** What you need to do **
Write out, without any change, the lines in the material below that run from the line with "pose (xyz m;" through the line with "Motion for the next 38", both included.

---

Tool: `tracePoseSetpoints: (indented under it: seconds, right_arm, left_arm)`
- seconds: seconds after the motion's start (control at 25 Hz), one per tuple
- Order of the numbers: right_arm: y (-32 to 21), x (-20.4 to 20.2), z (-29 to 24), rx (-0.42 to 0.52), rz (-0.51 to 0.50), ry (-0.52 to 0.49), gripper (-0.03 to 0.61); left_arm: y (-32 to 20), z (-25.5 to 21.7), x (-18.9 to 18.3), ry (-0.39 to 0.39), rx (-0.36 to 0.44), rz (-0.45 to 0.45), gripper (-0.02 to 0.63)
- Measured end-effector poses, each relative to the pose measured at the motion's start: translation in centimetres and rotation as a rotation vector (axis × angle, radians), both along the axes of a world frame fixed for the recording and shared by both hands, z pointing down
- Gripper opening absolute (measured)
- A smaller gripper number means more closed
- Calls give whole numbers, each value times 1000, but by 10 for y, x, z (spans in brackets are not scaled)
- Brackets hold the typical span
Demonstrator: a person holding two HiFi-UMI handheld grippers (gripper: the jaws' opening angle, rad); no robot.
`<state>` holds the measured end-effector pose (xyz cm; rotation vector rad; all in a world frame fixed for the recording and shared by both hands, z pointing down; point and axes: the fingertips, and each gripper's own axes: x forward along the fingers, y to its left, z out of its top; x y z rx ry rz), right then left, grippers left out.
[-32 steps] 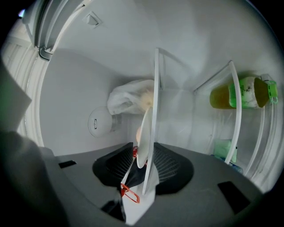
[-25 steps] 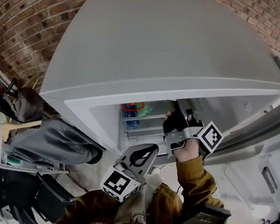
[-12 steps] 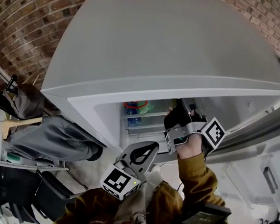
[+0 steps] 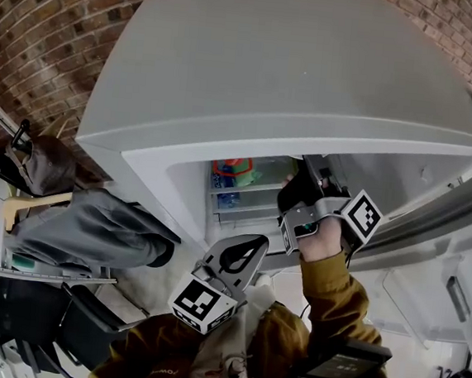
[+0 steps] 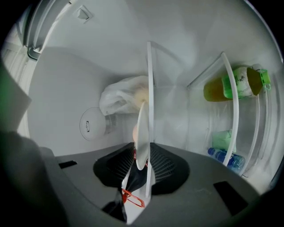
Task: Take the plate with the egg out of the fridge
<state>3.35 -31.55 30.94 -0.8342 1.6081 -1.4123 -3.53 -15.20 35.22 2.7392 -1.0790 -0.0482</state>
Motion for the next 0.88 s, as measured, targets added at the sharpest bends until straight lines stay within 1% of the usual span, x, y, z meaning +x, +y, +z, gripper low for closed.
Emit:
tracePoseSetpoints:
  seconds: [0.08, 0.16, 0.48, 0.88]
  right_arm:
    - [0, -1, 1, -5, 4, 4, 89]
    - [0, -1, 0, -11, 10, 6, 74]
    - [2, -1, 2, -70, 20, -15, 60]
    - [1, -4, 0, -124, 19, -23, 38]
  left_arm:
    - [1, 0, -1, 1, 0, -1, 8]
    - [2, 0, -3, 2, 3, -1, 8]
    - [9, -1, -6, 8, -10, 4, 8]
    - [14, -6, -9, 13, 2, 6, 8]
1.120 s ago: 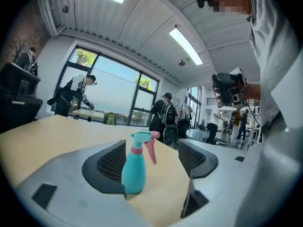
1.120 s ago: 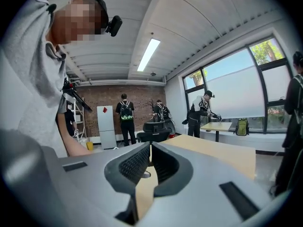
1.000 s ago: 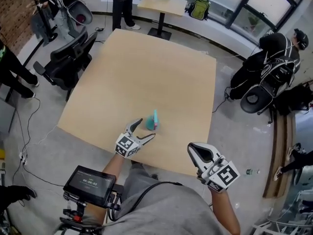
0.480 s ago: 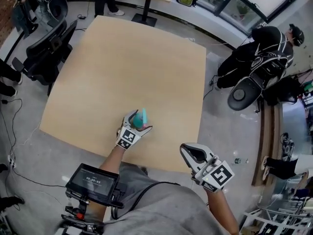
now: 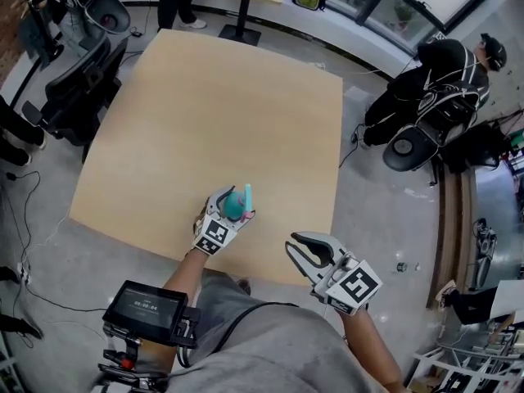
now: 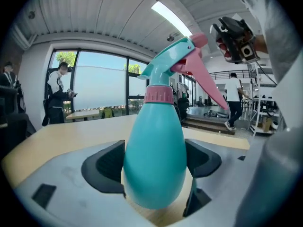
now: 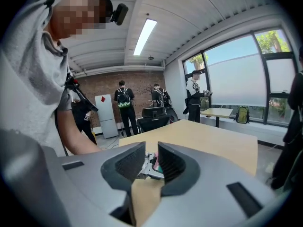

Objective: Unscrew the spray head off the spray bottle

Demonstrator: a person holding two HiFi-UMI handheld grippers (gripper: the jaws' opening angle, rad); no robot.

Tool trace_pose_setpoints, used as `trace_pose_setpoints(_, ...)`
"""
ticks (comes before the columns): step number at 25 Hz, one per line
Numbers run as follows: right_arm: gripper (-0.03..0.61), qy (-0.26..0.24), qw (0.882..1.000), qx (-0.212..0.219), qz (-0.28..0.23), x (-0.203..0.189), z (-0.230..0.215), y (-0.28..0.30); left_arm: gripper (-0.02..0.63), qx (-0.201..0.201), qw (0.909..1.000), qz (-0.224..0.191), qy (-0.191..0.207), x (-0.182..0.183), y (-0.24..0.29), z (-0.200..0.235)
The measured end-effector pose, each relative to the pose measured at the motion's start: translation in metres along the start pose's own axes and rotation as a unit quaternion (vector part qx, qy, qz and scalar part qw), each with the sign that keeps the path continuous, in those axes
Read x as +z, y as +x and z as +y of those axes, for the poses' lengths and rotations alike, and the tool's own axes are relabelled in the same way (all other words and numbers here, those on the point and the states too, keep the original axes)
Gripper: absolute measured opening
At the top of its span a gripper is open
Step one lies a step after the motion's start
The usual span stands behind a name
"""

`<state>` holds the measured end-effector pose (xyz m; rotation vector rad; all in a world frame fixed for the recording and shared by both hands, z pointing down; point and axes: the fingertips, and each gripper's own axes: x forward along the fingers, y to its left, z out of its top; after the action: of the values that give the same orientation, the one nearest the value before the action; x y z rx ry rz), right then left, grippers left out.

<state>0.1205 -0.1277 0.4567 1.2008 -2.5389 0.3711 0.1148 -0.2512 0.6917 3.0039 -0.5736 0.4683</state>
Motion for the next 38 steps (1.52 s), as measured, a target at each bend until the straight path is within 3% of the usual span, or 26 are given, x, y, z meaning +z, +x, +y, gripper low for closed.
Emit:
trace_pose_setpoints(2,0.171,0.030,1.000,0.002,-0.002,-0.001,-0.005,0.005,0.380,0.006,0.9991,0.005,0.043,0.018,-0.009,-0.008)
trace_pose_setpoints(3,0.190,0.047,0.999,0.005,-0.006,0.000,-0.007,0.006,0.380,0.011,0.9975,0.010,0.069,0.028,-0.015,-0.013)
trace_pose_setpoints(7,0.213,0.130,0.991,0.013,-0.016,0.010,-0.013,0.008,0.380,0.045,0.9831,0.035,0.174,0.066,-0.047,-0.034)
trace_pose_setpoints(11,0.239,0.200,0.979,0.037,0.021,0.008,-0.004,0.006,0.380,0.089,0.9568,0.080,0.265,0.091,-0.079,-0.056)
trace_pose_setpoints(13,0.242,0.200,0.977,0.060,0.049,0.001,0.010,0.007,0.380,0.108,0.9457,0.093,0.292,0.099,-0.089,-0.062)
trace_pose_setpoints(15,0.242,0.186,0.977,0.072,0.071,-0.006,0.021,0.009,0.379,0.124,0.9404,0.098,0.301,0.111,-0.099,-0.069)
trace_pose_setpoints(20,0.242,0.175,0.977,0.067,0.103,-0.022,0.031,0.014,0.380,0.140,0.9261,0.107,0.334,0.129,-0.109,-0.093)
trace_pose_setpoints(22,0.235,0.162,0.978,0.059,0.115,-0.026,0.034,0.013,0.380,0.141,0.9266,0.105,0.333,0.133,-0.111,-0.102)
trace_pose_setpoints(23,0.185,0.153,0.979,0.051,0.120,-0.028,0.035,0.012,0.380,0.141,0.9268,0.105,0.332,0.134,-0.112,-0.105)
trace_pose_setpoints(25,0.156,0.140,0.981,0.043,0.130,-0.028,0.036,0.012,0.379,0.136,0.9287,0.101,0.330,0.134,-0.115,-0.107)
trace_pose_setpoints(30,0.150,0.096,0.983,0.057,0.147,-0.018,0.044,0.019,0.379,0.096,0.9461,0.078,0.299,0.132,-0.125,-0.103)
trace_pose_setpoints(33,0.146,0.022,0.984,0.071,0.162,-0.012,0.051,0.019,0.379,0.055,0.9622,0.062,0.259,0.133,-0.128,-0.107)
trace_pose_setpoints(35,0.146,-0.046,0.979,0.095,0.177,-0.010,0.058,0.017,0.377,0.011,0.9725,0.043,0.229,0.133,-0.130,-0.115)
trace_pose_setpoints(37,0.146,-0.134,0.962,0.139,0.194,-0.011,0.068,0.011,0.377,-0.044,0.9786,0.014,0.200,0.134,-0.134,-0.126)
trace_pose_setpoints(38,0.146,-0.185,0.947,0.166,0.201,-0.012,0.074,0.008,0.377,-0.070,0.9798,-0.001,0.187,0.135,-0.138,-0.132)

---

** Solution to this exercise **
`<state>` holds the measured end-effector pose (xyz m; rotation vector rad; all in a world frame fixed for the recording and shared by both hands, z pointing down; point and axes: the fingertips, and each gripper's own axes: x forward along the fingers, y to its left, z out of its top; after the action: of the values that give the same orientation, the one nearest the value before the action; x y z rx ry rz), right then left, grippers left out.

<state>0.1205 -0.1277 0.4567 1.2008 -2.5389 0.3711 0.1148 -0.2512 0.6917 3.0039 -0.5736 0.4683</state>
Motion for the next 38 steps (1.52 s), as measured, a target at each bend until the straight path is within 3% of the usual span, or 26 are given, x, y, z meaning +z, +x, +y, gripper low for closed.

The answer was given in full.